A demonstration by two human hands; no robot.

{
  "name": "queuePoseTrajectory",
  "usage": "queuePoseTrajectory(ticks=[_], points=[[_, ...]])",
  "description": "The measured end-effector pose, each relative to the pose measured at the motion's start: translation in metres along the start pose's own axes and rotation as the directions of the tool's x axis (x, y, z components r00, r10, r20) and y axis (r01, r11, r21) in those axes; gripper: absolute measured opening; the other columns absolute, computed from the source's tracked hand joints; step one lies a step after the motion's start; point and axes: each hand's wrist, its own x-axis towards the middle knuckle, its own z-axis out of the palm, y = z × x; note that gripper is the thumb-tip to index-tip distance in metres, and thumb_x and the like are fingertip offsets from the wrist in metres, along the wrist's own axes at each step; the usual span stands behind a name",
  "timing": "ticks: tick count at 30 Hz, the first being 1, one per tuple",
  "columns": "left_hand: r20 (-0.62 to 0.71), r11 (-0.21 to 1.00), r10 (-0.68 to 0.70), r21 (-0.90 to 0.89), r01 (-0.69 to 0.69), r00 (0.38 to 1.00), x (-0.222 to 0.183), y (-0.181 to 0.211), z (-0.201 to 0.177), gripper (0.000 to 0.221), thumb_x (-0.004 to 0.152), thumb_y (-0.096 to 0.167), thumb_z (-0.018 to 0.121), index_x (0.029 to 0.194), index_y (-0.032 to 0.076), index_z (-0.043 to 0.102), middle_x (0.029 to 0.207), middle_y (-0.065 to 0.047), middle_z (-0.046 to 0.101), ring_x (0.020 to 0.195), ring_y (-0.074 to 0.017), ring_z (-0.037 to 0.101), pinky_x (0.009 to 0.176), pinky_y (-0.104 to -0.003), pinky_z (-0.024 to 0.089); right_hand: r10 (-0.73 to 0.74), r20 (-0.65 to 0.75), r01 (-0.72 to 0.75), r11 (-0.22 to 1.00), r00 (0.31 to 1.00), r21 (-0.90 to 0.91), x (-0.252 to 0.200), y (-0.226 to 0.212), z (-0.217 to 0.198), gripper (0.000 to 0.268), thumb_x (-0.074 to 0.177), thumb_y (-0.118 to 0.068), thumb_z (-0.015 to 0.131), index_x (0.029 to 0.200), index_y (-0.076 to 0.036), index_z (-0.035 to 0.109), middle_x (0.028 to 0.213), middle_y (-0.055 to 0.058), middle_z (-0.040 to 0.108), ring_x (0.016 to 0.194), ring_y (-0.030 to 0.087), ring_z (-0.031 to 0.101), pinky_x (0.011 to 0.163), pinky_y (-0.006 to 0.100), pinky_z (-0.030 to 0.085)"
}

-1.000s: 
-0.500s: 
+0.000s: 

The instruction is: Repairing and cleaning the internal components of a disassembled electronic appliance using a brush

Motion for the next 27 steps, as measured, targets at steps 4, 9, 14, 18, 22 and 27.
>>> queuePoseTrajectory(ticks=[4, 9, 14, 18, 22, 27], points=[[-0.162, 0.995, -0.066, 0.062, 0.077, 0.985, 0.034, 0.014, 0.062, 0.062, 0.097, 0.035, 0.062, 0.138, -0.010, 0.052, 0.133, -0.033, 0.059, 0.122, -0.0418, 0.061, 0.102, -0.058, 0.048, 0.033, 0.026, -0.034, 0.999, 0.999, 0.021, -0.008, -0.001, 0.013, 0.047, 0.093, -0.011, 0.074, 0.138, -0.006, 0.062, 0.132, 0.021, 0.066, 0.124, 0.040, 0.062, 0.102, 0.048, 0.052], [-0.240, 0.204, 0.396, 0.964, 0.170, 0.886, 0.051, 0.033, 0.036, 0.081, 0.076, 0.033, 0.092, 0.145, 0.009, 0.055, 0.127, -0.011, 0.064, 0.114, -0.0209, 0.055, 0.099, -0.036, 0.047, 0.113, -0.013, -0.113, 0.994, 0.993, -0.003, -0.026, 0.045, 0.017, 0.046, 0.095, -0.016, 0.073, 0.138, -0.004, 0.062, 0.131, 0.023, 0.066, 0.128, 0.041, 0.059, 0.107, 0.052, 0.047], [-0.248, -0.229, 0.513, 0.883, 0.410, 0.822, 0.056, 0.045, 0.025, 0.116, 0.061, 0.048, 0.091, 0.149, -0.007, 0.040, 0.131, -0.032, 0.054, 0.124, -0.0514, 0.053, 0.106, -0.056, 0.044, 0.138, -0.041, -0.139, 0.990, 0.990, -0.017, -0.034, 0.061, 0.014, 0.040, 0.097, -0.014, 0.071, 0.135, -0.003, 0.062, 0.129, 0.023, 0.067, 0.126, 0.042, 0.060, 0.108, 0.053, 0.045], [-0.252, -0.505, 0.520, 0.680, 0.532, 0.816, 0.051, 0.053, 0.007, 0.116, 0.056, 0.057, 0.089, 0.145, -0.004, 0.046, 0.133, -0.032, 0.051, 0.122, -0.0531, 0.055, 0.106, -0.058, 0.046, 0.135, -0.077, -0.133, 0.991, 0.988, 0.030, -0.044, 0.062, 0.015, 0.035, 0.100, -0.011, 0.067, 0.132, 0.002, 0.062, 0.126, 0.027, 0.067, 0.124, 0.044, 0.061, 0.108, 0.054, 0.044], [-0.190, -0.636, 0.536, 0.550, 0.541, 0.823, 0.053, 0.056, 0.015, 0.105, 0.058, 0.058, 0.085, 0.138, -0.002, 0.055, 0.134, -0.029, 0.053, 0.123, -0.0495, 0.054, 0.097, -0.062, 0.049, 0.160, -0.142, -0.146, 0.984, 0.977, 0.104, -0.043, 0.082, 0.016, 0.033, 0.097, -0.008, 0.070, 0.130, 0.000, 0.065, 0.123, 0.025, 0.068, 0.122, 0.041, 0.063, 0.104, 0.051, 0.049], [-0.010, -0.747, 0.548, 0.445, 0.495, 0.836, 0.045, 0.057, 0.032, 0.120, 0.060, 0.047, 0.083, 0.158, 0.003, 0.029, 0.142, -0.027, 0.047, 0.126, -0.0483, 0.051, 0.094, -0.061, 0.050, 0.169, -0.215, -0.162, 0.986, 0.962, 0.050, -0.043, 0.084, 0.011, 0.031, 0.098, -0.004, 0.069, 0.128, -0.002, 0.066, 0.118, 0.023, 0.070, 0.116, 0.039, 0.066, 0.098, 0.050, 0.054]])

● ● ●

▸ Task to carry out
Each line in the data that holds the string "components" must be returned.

▸ Output for this exercise
  "description": "The measured end-effector pose, each relative to the pose measured at the motion's start: translation in metres along the start pose's own axes and rotation as the directions of the tool's x axis (x, y, z components r00, r10, r20) and y axis (r01, r11, r21) in those axes; gripper: absolute measured opening; the other columns absolute, computed from the source's tracked hand joints; step one lies a step after the motion's start; point and axes: each hand's wrist, its own x-axis towards the middle knuckle, its own z-axis out of the palm, y = z × x; note that gripper is the thumb-tip to index-tip distance in metres, and thumb_x and the like are fingertip offsets from the wrist in metres, along the wrist's own axes at each step; the usual span stands behind a name",
The instruction is: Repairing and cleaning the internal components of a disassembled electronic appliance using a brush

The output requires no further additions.